**Problem details:** Leave the pictures out, and transcribe the material below exactly from the line with "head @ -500" to the line with "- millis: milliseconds", both lines included.

Supplied data START

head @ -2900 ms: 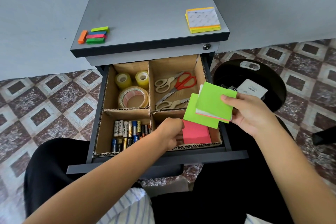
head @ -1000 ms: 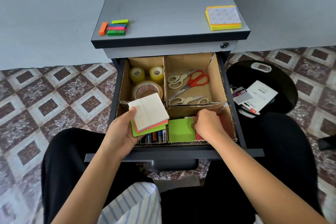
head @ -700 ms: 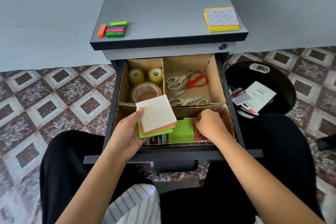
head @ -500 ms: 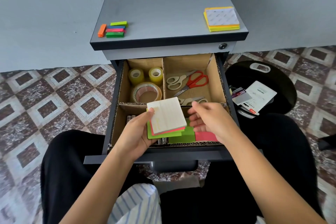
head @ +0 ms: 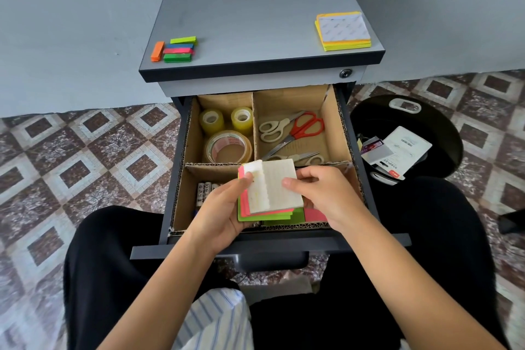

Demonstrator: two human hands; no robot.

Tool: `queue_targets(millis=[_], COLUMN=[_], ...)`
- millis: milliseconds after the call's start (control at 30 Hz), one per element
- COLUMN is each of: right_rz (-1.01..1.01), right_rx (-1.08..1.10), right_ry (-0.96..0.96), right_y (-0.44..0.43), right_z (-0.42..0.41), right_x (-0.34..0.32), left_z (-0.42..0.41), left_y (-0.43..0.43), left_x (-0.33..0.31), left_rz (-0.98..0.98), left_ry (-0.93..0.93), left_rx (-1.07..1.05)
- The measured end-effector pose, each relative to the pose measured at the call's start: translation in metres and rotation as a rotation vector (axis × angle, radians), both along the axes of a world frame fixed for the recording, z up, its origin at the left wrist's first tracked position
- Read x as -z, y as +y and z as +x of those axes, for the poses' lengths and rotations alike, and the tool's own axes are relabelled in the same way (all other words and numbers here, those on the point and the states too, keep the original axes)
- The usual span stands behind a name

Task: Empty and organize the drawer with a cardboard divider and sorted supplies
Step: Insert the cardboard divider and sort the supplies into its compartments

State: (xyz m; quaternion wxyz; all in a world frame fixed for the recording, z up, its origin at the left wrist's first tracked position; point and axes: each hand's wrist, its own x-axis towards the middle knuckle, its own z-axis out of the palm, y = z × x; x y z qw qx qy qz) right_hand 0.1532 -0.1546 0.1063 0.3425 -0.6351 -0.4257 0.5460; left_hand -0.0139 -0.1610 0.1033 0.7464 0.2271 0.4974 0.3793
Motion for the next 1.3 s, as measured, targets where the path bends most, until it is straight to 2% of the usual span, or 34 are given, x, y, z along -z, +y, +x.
queue_targets(millis=[300,500,633,767,900,1100,1167,1300], right_rz=[-0.162,-0.236,-0.208,-0.176,-0.231,-0.138,-0.14,-0.202], right_rx=[0.034,0.038,-0.053,-0.13,-0.168,-0.23,-0.238,-0.189], right_ry=[0.219,0.098,-0.142,-0.34,-0.375,-0.708,-0.725,-0.541], right_y=[0.005,0.005,0.003,0.007,0.015,0.021,0.02,0.022], right_z=[0.017,0.05,0.052,0.033,0.018,0.008,0.008,0.013], right_x=[-0.005,-0.005,0.005,0.025,0.039,0.039,0.04,0.045], left_z=[-0.005,-0.031,-0.051,-0.051,-0.042,-0.032,-0.03,-0.027], left_y=[0.002,0.01,0.014,0.013,0.009,0.006,0.005,0.006], left_x=[0.002,-0.004,-0.005,-0.005,-0.001,0.0,0.0,-0.001], left_rz=[0.016,0.033,0.039,0.039,0.026,0.014,0.013,0.015], left_ry=[0.007,0.036,0.036,0.036,0.05,0.048,0.05,0.05], left_rx=[-0.047,-0.21,-0.304,-0.302,-0.266,-0.22,-0.218,-0.215])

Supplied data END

**The answer:**
head @ -500 ms: 
head @ +0 ms: 

Demonstrator: two human hands; no robot.

Tool: `queue_targets(millis=[_], COLUMN=[_], ...)`
- millis: milliseconds after the call's start (control at 30 Hz), one per element

This exercise has been fully answered.